=== The problem ===
Exactly the lines below from the one with "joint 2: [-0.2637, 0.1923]" up to and including the one with "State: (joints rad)" make up the answer, with nothing else added.

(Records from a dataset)
>>>

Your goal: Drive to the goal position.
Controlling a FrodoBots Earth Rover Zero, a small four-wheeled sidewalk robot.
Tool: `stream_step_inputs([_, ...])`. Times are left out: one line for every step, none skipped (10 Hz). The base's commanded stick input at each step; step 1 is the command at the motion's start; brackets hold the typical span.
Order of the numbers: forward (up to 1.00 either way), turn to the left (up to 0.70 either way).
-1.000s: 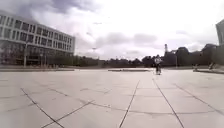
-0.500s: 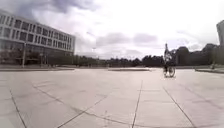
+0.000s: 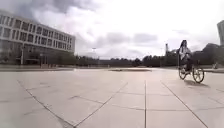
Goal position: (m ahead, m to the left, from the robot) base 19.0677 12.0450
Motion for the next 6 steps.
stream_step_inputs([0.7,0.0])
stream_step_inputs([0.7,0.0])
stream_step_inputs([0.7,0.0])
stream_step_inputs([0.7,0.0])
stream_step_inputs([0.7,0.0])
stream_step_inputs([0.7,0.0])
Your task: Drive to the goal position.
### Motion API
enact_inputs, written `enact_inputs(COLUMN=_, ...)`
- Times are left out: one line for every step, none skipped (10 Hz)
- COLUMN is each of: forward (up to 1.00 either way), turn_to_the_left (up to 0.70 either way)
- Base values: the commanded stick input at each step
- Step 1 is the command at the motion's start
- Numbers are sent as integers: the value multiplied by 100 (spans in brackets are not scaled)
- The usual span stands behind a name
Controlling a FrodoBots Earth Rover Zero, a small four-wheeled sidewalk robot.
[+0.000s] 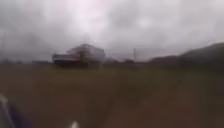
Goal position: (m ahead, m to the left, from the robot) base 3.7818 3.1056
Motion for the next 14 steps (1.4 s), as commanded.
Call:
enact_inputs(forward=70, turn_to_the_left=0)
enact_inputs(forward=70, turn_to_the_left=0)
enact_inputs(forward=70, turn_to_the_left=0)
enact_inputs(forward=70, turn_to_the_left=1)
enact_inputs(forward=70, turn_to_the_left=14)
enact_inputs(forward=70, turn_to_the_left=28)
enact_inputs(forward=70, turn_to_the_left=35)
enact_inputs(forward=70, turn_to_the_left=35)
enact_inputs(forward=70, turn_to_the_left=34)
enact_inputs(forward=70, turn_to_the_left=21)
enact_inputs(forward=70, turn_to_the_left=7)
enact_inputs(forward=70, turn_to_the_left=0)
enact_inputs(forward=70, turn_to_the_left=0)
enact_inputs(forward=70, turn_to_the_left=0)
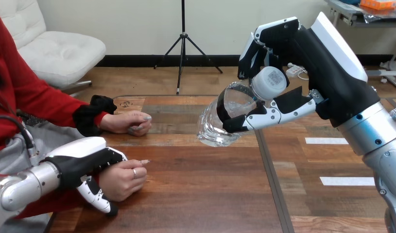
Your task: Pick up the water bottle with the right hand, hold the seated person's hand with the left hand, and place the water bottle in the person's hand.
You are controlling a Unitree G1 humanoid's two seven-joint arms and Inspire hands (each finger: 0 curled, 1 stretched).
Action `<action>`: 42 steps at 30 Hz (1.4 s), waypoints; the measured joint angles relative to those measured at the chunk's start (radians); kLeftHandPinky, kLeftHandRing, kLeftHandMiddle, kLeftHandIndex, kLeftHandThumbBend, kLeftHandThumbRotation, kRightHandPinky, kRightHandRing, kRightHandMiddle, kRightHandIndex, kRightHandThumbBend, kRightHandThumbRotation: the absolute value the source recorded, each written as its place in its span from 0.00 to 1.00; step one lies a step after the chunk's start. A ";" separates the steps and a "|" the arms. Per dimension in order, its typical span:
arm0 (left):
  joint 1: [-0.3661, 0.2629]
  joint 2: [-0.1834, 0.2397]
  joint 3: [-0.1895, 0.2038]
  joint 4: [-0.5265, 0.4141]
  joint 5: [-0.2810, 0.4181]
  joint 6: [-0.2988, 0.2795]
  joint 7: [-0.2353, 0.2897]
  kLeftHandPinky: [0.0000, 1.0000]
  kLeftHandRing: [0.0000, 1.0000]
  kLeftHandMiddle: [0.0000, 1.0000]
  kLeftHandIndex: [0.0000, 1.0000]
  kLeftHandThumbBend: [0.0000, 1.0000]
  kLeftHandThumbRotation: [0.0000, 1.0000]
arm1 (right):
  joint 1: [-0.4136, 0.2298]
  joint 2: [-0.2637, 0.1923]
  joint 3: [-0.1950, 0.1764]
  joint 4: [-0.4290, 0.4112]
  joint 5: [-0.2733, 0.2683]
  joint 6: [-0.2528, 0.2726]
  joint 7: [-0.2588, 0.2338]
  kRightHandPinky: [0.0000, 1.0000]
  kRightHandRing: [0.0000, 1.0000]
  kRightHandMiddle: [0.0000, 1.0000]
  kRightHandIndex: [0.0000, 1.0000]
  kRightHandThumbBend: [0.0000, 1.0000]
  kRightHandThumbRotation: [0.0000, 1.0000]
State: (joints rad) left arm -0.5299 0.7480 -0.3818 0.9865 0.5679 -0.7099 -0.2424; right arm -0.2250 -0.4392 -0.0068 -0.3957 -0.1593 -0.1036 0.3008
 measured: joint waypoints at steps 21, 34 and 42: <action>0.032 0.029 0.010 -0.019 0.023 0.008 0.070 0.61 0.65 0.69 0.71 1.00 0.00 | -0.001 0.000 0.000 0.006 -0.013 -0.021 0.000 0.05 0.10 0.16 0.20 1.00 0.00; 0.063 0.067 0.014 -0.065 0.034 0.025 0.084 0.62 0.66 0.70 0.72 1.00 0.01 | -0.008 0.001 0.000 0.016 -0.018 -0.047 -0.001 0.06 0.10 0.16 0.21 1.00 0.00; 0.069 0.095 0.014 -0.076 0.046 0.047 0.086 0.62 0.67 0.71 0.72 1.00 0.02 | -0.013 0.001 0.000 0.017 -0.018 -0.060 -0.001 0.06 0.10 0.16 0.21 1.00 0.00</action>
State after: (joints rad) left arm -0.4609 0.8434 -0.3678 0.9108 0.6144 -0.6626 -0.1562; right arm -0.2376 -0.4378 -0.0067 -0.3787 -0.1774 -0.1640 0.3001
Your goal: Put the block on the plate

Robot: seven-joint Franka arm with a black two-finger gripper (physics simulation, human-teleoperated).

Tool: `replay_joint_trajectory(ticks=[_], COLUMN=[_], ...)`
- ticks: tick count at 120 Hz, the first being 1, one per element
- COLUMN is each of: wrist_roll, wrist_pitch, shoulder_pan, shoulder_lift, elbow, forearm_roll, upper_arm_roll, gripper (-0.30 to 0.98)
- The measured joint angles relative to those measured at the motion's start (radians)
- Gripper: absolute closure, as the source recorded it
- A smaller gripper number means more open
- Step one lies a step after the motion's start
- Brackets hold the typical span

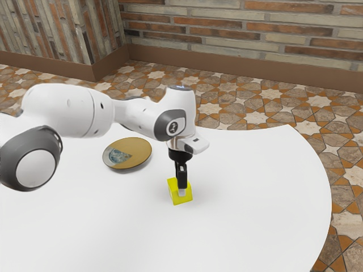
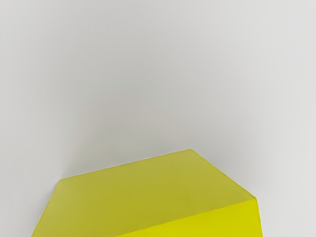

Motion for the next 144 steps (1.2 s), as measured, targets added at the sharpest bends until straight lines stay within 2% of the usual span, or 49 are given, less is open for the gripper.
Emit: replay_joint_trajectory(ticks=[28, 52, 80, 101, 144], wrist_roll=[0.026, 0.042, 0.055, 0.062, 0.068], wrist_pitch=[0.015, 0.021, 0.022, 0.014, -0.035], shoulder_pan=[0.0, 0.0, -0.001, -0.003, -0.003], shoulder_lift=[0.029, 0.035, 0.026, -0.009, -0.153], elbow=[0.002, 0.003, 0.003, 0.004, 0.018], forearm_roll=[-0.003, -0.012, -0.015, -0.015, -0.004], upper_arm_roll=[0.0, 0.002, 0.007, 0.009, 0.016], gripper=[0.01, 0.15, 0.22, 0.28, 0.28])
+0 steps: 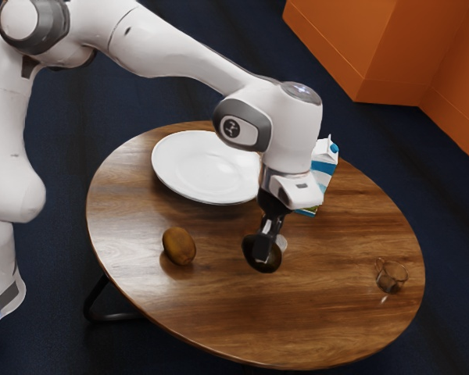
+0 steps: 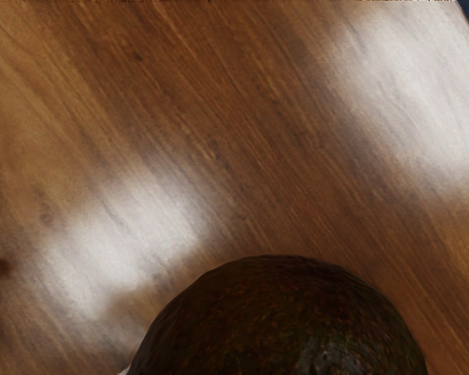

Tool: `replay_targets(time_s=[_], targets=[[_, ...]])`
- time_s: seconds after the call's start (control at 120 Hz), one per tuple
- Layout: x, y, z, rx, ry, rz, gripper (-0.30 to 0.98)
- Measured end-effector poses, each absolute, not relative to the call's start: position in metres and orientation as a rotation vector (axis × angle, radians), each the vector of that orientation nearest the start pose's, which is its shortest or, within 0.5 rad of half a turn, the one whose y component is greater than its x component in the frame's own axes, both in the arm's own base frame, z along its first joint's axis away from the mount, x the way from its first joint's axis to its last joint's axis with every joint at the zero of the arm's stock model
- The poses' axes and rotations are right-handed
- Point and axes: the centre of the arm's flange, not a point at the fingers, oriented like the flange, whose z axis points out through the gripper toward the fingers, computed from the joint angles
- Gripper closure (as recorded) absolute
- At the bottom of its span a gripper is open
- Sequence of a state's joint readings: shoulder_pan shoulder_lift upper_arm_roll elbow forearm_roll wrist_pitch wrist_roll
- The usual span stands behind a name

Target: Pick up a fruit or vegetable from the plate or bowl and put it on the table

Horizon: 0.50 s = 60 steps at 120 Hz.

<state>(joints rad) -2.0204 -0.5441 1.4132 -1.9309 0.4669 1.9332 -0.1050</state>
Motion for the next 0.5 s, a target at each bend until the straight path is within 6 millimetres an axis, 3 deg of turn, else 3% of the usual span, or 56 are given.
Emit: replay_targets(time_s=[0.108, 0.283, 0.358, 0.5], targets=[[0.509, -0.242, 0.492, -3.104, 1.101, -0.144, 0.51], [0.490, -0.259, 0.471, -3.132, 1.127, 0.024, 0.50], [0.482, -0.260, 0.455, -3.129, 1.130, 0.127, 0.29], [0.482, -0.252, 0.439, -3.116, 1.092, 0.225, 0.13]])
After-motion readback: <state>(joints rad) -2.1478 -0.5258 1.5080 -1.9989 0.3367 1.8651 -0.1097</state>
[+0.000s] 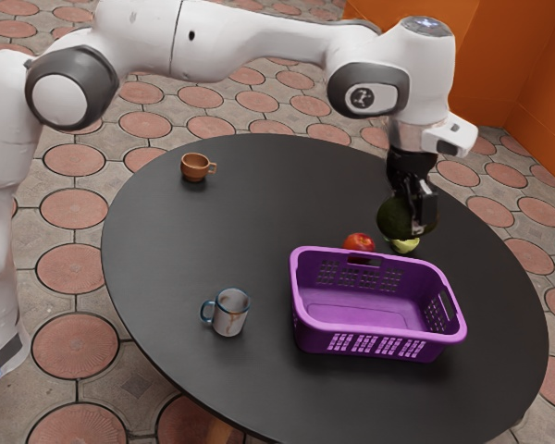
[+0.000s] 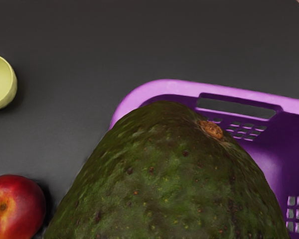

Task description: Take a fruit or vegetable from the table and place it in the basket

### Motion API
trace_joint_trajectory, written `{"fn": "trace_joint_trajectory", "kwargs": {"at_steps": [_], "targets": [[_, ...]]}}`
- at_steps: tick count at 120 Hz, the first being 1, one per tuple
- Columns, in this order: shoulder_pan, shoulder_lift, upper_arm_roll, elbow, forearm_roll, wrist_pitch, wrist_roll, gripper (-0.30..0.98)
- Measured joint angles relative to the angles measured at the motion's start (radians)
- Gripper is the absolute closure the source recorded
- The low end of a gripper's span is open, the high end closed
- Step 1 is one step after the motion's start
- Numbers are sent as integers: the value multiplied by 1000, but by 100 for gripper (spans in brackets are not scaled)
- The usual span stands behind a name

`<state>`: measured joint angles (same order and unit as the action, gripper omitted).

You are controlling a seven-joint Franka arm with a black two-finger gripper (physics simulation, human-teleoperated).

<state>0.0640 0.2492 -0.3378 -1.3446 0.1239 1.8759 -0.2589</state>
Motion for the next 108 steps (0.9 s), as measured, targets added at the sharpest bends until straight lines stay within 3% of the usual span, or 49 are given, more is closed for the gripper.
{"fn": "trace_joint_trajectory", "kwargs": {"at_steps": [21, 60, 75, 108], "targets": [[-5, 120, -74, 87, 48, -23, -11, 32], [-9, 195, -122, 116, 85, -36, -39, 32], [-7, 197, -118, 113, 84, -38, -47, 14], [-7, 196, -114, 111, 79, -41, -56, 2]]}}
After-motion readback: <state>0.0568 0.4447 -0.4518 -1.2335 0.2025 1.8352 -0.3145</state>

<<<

=== Answer for the task ===
  joint 2: [-0.2637, 0.1923]
  joint 3: [-0.1950, 0.1764]
  joint 4: [-0.4290, 0.4112]
  joint 5: [-0.2733, 0.2683]
  joint 6: [-0.2528, 0.2726]
  joint 7: [-0.2588, 0.2338]
  kRightHandPinky: [0.0000, 1.0000]
  kRightHandRing: [0.0000, 1.0000]
  kRightHandMiddle: [0.0000, 1.0000]
  kRightHandIndex: [0.0000, 1.0000]
  kRightHandThumbBend: [0.0000, 1.0000]
  kRightHandThumbRotation: [0.0000, 1.0000]
State: (joints rad) left arm -0.5299 0.7480 -0.3818 0.9865 0.5679 -0.7099 -0.2424; right arm -0.2250 -0.4392 -0.0068 -0.3957 -0.1593 -0.1036 0.3008

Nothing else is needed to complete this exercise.